For the 2019–20 season, Kenyon moved to the United States, where he completed workouts with the Los Angeles Lakers, Los Angeles Clippers and Chicago Bulls. On 27 October 2019, Kenyon was drafted by the Capital City Go-Go with the 19th overall pick in the NBA G League Draft and was included in the team's training camp roster. He was waived by the Capital City Go-Go on 22 January 2020, and was subsequently picked up by the South Bay Lakers on 7 February 2020. In 18 games across the two teams, he averaged 1.3 points and 1.9 rebounds per game.

Kenyon returned to Australia and played for the Central Coast Crusaders during the 2020 Waratah League season. He then played for the Ballarat Miners of the NBL1 South during the 2021 NBL1 season.

For the 2021–22 NBL season, Kenyon joined the inaugural roster of the Tasmania JackJumpers. Following the NBL season, he played for the North-West Tasmania Thunder in the 2022 NBL1 South season.

Kenyon re-joined the JackJumpers for the 2022–23 NBL season.
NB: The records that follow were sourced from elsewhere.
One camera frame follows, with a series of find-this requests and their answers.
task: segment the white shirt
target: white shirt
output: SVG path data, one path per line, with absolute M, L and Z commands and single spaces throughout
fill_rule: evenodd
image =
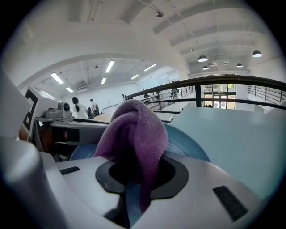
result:
M 96 111 L 96 110 L 97 110 L 96 105 L 97 105 L 97 104 L 94 103 L 94 102 L 91 103 L 91 110 L 92 110 L 92 111 Z
M 80 110 L 77 112 L 76 106 L 73 107 L 73 111 L 76 113 L 77 117 L 80 119 L 88 119 L 88 115 L 86 114 L 86 107 L 80 103 L 77 104 Z

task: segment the railing post
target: railing post
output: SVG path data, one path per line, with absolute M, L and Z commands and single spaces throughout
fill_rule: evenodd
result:
M 158 95 L 158 100 L 160 100 L 159 91 L 157 91 L 157 95 Z
M 197 107 L 201 107 L 202 106 L 201 86 L 196 84 L 195 90 L 196 90 Z

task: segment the purple towel
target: purple towel
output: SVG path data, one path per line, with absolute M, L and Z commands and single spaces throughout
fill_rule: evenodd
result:
M 142 181 L 140 208 L 144 212 L 150 204 L 150 192 L 156 182 L 160 158 L 168 146 L 168 135 L 158 116 L 134 99 L 117 108 L 94 156 L 119 154 L 130 146 L 138 159 L 136 180 Z

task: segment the black label
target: black label
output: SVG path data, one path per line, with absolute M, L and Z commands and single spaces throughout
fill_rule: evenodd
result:
M 227 187 L 217 187 L 214 188 L 213 191 L 230 215 L 232 221 L 238 220 L 248 212 L 248 209 L 242 205 L 242 203 Z
M 30 91 L 30 89 L 28 89 L 25 97 L 27 99 L 31 99 L 33 101 L 33 106 L 32 106 L 32 110 L 31 112 L 28 111 L 26 117 L 24 118 L 23 124 L 25 125 L 25 127 L 28 129 L 28 131 L 30 132 L 30 128 L 31 128 L 31 123 L 32 123 L 32 117 L 35 111 L 35 107 L 38 101 L 38 98 Z

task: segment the black metal railing
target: black metal railing
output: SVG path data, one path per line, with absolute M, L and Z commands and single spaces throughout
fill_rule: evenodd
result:
M 194 101 L 194 102 L 196 102 L 196 107 L 201 107 L 203 101 L 222 101 L 222 102 L 238 102 L 238 103 L 262 105 L 262 106 L 270 106 L 270 107 L 286 110 L 285 106 L 281 106 L 281 105 L 275 104 L 273 102 L 260 102 L 260 101 L 254 101 L 254 100 L 232 99 L 232 98 L 202 98 L 201 85 L 210 85 L 210 84 L 243 84 L 243 85 L 255 85 L 256 87 L 265 87 L 266 101 L 267 101 L 267 99 L 269 99 L 267 97 L 270 97 L 270 93 L 273 93 L 273 91 L 275 91 L 275 92 L 281 91 L 280 92 L 280 98 L 281 99 L 284 99 L 284 95 L 286 95 L 286 93 L 285 93 L 286 92 L 286 84 L 282 83 L 280 81 L 271 80 L 271 79 L 267 79 L 267 78 L 261 78 L 261 77 L 254 77 L 254 76 L 216 75 L 216 76 L 189 79 L 189 80 L 184 80 L 184 81 L 177 81 L 177 82 L 174 82 L 171 84 L 165 84 L 162 86 L 147 89 L 145 91 L 134 93 L 134 94 L 129 95 L 127 97 L 129 99 L 132 99 L 136 96 L 140 96 L 140 95 L 143 95 L 146 93 L 157 93 L 157 94 L 159 94 L 160 91 L 170 90 L 170 89 L 174 90 L 176 88 L 184 88 L 184 87 L 186 87 L 186 88 L 190 87 L 190 90 L 191 89 L 193 90 L 193 86 L 194 86 L 196 98 L 183 98 L 182 97 L 181 99 L 178 99 L 178 98 L 166 99 L 166 100 L 158 99 L 157 101 L 145 102 L 145 104 L 158 103 L 159 104 L 158 106 L 160 107 L 160 104 L 163 102 L 190 102 L 190 101 Z M 159 109 L 159 110 L 161 113 L 169 113 L 169 111 L 163 111 L 162 109 Z
M 188 95 L 193 93 L 193 87 L 179 87 L 173 88 L 172 90 L 165 90 L 161 92 L 156 92 L 155 95 L 146 97 L 142 99 L 145 104 L 151 105 L 149 108 L 154 112 L 161 112 L 162 109 L 168 107 L 169 105 L 175 103 L 177 99 L 183 99 Z M 162 111 L 161 113 L 171 113 L 170 111 Z
M 282 90 L 256 85 L 248 85 L 248 94 L 253 94 L 274 104 L 280 104 L 286 98 L 286 93 Z
He was ruled out for four-to-six weeks in mid November with a calf injury.

On 2 March 2023, Kenyon signed with the USC Rip City of the NBL1 North for the 2023 season. He was named NBL1 North Defensive Player of the Year.

On 17 April 2023, Kenyon signed a two-year deal with the South East Melbourne Phoenix. Following the 2023–24 NBL season, he joined the North Gold Coast Seahawks for the 2024 NBL1 North season. After averaging 5.9 points and 5.1 rebounds per game across in 2023–24, he had a more limited role with the Phoenix in the 2024–25 NBL season. Following the 2024–25 season, he joined the Logan Thunder for the 2025 NBL1 North season. He was named NBL1 North Defensive Player of the Year and NBL1 North All Star Second Team.

On 15 May 2025, Kenyon signed with the Adelaide 36ers for the 2025–26 NBL season.

Kenyon joined the Mandurah Magic of the NBL1 West for the 2026 season.

On 19 June 2026, Kenyon re-signed with the 36ers for the 2026–27 NBL season.

==National team career==
In June 2017, Kenyon was selected in the Australian Emerging Boomers squad for the Summer Universiade in Taipei.

In February 2021, Kenyon was selected to play for Australia in the 2021 FIBA Asia Cup qualification against New Zealand. Australia won the game 81–52 and Kenyon helped contribute with 6 points, 10 rebounds and 2 assists.